I think you have coloured my life to such an extent that this is the only way I can live. For so many years I was a stranger to myself, unable to believe that I could have left you and then never called. My mind would tell me to pick up the phone, but my fingers simply refused to punch in the numbers. I was scared of myself and all the things I could be capable of, frozen in terror at any action. Silver, the boys and Ron are the only reason that I am still breathing today. What I have with them has given me a purpose and yet I still have this great hole in my soul that only you can fill.
Are you still reading or have you screwed up this letter in disgust? I know I sound pathetic and I am not trying to justify what I have done. What you want is an explanation and if I had one I would give it to you. Christ, I’d give it to myself.

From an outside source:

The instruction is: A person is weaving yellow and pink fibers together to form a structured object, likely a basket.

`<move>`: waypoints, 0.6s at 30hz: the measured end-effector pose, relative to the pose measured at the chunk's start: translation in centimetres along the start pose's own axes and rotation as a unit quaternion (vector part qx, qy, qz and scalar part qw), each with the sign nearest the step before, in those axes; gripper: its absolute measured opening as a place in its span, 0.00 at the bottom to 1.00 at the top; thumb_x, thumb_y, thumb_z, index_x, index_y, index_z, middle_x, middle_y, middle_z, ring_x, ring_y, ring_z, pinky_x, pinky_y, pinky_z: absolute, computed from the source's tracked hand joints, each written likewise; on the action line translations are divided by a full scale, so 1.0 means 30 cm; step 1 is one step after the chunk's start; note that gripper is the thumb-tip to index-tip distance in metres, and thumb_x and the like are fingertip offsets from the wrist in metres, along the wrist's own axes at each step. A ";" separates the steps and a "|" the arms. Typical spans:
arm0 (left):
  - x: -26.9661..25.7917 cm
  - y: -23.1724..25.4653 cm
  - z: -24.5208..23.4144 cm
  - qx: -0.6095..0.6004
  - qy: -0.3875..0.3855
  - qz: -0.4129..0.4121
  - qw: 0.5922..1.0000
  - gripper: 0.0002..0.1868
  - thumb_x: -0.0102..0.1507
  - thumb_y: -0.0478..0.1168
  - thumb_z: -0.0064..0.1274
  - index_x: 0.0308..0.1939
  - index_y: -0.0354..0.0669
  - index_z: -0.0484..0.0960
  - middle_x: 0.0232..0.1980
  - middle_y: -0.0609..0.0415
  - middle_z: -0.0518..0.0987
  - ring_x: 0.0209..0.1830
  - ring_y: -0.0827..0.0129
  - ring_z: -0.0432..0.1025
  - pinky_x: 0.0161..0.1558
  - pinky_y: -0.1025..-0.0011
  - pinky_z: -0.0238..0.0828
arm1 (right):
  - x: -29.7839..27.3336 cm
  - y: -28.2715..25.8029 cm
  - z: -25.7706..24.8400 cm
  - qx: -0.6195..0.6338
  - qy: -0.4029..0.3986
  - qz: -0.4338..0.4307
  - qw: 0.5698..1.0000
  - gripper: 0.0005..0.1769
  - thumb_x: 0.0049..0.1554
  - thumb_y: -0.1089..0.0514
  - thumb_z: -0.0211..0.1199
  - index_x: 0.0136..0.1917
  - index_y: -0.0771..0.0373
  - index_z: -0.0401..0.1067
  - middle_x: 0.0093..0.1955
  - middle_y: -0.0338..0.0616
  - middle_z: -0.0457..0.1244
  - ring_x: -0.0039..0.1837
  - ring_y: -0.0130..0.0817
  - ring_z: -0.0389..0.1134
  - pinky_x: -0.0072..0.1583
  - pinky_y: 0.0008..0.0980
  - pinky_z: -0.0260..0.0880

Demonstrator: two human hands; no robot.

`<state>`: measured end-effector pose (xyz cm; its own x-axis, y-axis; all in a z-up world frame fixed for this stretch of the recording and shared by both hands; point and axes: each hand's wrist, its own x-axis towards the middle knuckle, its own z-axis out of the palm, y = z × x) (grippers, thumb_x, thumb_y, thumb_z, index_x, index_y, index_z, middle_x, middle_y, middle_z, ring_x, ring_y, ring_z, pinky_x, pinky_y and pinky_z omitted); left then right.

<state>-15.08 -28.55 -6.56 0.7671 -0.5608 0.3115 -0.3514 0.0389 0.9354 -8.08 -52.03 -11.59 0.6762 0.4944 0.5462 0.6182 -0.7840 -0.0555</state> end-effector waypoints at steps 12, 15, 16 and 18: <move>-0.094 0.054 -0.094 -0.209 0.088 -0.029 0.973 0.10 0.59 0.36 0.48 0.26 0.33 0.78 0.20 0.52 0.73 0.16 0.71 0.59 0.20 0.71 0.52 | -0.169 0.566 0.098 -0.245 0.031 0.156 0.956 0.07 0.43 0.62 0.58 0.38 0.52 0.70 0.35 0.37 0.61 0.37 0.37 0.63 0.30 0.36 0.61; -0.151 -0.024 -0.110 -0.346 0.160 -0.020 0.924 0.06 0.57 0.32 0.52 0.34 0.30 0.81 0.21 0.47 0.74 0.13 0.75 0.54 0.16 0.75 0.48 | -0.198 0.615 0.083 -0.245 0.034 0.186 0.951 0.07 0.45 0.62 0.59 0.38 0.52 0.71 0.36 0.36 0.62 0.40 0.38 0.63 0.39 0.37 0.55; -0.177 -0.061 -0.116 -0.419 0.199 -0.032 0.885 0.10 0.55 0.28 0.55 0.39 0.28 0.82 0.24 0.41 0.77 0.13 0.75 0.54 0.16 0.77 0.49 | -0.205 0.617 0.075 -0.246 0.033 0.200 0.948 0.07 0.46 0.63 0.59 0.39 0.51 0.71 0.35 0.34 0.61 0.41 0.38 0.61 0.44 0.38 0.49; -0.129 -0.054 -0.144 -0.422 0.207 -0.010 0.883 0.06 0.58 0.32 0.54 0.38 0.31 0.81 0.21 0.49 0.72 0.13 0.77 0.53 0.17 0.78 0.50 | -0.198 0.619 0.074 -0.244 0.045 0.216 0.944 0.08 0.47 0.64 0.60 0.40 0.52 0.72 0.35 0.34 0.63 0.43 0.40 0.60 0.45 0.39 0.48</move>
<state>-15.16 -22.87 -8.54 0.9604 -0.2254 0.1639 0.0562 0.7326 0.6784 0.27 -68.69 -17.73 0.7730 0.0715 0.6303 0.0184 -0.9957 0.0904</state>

Silver says I remind her of a very fat woman who stares incessantly at pictures of models in magazines whilst eating cakes and saying that she’ll start the diet tomorrow. I torture myself with memories and imaginings of you, always telling myself that I will contact you tomorrow. Yet tomorrow never comes, which I know it a terrible cliché, but sometimes clichés are the only words that make sense. I don’t know how Silver has put up with me over the years. There have been two periods over the past sixteen years in which my despair at myself has been so great that I’ve only functioned with the help of those horrid white pills which the doctors like to dole out. I haven’t gone down that route for a while though now; I take my vitamins, exercise well, play football with Adam and Jake, chat to Ron, listen to Silver and life moves on.

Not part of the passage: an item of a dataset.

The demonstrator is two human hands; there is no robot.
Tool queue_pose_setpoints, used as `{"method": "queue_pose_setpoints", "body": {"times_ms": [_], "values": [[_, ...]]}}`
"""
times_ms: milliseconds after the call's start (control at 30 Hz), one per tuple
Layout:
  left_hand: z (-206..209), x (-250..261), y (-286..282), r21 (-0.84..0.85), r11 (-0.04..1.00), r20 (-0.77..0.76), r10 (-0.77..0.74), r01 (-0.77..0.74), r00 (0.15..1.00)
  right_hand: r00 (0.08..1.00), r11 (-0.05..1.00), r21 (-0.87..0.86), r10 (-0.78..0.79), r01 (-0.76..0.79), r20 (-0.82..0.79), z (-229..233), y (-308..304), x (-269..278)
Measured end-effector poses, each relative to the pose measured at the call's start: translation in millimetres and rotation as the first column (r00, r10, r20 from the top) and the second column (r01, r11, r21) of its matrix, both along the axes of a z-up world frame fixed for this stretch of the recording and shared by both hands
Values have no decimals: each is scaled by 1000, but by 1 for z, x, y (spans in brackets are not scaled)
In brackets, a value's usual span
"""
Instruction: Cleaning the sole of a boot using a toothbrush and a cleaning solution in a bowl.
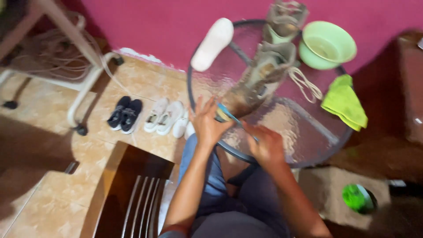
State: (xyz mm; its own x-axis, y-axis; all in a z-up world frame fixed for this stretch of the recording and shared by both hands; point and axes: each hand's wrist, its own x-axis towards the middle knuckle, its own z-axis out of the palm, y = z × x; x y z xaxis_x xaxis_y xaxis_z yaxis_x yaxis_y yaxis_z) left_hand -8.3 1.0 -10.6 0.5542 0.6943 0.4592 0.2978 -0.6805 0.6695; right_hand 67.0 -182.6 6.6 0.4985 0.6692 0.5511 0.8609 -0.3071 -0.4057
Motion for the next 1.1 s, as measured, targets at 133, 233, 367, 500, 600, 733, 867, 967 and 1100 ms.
{"method": "queue_pose_setpoints", "body": {"times_ms": [133,233,367,500,600,733,867,967,1100], "values": [[-20,3,4,6,1000,19,19,-19,1000,998,994,-87,-64,61,-27,8,-29,-7],[-17,1,3,4,998,11,-61,61,998,997,995,-51,-82,82,-3,7,-17,-6],[-14,-1,5,-16,995,4,-94,94,996,999,999,49,-6,9,-54,2,5,2],[-19,-5,12,-12,987,-26,-162,162,986,982,1000,28,6,-1,-190,1,-22,-9],[-16,-6,14,8,983,-97,-179,181,979,922,999,-11,-36,34,-385,-17,-54,-3],[23,-5,21,67,956,-48,-282,285,958,822,977,93,-107,190,-559,-49,-79,10],[17,16,29,108,829,26,-554,548,832,771,922,240,-90,304,-630,-68,-87,15],[25,12,24,159,835,172,-549,527,818,724,890,300,-47,344,-688,-39,-82,1],[12,3,20,-254,881,348,-302,399,888,632,841,297,-67,452,-772,-17,-73,-16]]}}
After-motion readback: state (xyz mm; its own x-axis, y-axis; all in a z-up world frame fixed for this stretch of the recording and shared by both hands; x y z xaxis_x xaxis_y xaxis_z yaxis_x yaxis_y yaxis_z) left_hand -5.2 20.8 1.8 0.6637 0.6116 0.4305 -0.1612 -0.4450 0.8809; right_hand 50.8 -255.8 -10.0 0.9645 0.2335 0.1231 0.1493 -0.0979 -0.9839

I’m not asking you to feel sorry for me, by the way, I just want you to understand as much as I can explain. When I met your mother I was an angry young man. I had left home a few years earlier and I hadn’t spoken to my parents since then. I remembered them as mean and unloving, which was true to some extent; my father certainly drank too much but I don’t think he was the alcoholic of my memory. He had four young boys, a wife who had to take in other people’s ironing and a job in a mine that was shutting down and sometimes he had to choose between food and heating. Show me a man who wouldn’t fall apart in that situation? Silver made me contact them again after Adam was born. My dad had stopped drinking by then and my mum and brothers were so pleased to see me, it made me feel ashamed. My mum would adore you, by the way. All of her boys have had boys and I know really she’s always wanted a girl. I think she only had me because she thought she was due a daughter. I’ve never told them about you. But I would so love to take you to meet them. And I know you might be thinking: How come he was able to contact them again but not me? The answer is simple. I could have accepted their rejection, but I have so much (possibly everything) to lose if I hear that you have no interest in seeing me.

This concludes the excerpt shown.